REQUIRED WORK → Return the listing exactly. Keep no pictures.

☆ ☆ ☆ ☆ ☆

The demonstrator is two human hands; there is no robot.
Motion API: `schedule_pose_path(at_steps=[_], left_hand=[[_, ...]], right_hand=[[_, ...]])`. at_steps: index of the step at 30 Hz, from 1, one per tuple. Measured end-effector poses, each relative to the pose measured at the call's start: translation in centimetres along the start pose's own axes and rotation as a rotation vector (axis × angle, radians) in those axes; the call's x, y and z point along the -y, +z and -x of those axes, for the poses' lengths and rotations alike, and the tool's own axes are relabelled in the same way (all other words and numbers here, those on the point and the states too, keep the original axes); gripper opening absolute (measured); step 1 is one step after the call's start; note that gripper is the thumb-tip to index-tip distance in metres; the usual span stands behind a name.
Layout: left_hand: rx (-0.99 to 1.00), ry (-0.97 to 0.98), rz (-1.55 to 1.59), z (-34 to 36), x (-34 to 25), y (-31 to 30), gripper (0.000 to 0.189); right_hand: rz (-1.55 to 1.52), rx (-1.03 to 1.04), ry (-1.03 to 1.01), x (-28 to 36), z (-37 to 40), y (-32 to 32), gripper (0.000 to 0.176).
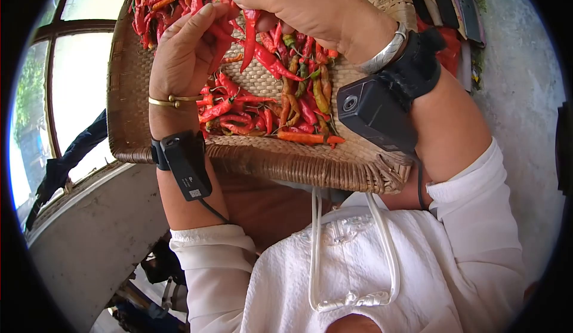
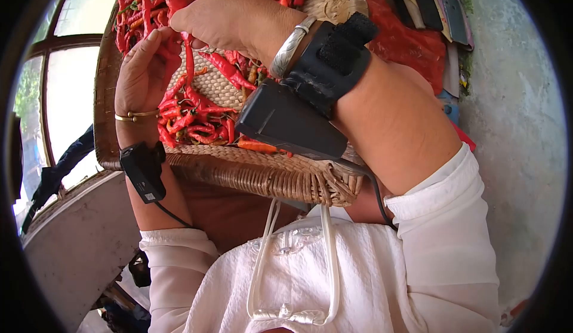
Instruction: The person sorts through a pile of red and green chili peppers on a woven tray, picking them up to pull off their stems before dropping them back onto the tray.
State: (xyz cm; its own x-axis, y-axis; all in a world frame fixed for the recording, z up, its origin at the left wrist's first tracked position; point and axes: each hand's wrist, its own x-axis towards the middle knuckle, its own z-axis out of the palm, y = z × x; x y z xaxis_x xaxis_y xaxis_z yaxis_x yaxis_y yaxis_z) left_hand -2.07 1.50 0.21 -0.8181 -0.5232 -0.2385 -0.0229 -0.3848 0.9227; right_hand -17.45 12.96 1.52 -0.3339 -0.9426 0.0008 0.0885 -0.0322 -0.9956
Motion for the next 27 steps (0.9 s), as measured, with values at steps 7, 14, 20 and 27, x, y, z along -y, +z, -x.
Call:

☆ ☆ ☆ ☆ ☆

SOLUTION FOR THIS EXERCISE →
The demonstrator is two human hands; there is no robot.
Motion API: `schedule_pose_path(at_steps=[_], left_hand=[[_, ...]], right_hand=[[_, ...]])`. at_steps: index of the step at 30 Hz, from 1, one per tuple. Measured end-effector poses, each relative to the pose measured at the call's start: translation in centimetres along the start pose's own axes and rotation as a rotation vector (axis × angle, radians) in those axes; the call's x, y and z point along the -y, +z and -x of those axes, for the poses' lengths and rotations alike, and the tool's own axes are relabelled in the same way (all other words and numbers here, those on the point and the states too, keep the original axes); gripper opening absolute (measured); step 1 is one step after the call's start; note that gripper is the thumb-tip to index-tip distance in metres; the usual span stands behind a name.
Layout: left_hand: rx (-0.99 to 1.00), ry (-0.97 to 0.98), rz (-1.55 to 1.59), z (-34 to 36), x (-34 to 25), y (-31 to 30), gripper (0.000 to 0.189); right_hand: rz (-1.55 to 1.52), rx (-1.03 to 1.04), ry (-1.03 to 1.01), x (-28 to 36), z (-37 to 40), y (-32 to 32), gripper (0.000 to 0.176).
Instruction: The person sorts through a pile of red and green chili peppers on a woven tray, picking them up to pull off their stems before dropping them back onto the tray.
State: (xyz cm; its own x-axis, y-axis; all in a world frame fixed for the recording, z up, its origin at the left wrist's first tracked position; point and axes: each hand's wrist, its own x-axis towards the middle knuckle, its own z-axis out of the palm, y = z × x; x y z xaxis_x xaxis_y xaxis_z yaxis_x yaxis_y yaxis_z) left_hand -2.07 1.50 0.21 -0.8181 -0.5232 -0.2385 -0.0229 -0.3848 0.9227; right_hand -17.45 12.96 1.52 -0.3339 -0.9426 0.0008 0.0885 -0.0322 -0.9956
Motion for the next 27 steps (0.9 s), as measured, with values at steps 7, 14, 20 and 27, x, y, z along -y, +z, -x.
Call:

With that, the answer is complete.